» PROBLEM REQUIREMENTS: All lines from the first one in the listing below to the one holding "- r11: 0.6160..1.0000", inclusive, are to be copied exactly.

(Beginning of DATASET SECTION)

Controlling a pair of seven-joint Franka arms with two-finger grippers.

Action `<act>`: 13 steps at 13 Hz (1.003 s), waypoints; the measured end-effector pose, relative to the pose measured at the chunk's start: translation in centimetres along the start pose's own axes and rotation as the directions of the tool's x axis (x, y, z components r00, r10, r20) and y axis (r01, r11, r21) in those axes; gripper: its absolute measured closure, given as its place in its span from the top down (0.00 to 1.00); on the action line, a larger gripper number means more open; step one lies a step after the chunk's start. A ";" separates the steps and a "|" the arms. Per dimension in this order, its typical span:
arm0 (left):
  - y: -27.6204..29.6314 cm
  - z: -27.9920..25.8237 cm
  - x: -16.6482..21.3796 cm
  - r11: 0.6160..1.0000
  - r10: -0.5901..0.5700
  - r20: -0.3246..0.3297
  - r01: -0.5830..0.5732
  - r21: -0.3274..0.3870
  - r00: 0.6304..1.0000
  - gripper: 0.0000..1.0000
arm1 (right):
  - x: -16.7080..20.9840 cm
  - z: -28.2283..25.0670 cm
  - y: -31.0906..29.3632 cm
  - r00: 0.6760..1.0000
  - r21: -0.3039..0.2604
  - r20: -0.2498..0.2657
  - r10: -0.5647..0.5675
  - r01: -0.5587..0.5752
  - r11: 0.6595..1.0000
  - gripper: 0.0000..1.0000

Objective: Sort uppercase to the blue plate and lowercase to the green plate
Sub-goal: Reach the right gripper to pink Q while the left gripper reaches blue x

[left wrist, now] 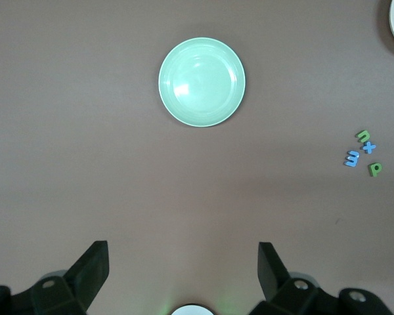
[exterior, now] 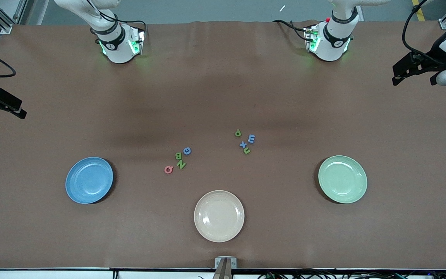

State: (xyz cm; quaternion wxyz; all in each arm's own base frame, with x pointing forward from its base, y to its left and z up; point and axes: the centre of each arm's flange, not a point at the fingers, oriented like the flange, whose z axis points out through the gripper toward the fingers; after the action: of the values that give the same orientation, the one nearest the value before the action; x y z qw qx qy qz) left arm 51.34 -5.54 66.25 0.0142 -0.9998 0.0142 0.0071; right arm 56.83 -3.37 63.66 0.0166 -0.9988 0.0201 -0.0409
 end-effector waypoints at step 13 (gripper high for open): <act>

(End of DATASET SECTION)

» ANSWER TO THIS EXERCISE:
Controlling a pair of seven-joint Franka arms with two-finger grippers.

Action `<act>`: 13 steps at 13 Hz (1.003 s), waypoints; the measured end-effector pose, relative to the pose measured at the chunk's start: translation in centimetres along the start pose's own axes and rotation as the directions of the tool's x axis (x, y, z components r00, r10, r20) and y axis (r01, r11, r21) in those axes; gripper: its absolute measured closure, given as its place in its span from the top down (0.00 to 1.00); on the action line, a larger gripper number means more open; step one lies a step after the chunk's start. A ";" separates the steps and a "|" the arms. Per dimension in this order, its typical span:
arm0 (left):
  - y: -27.6204..29.6314 cm
  - z: -27.9920..25.8237 cm
  - x: -16.6482..21.3796 cm
  - r11: 0.6160..1.0000

This exercise has no more to it.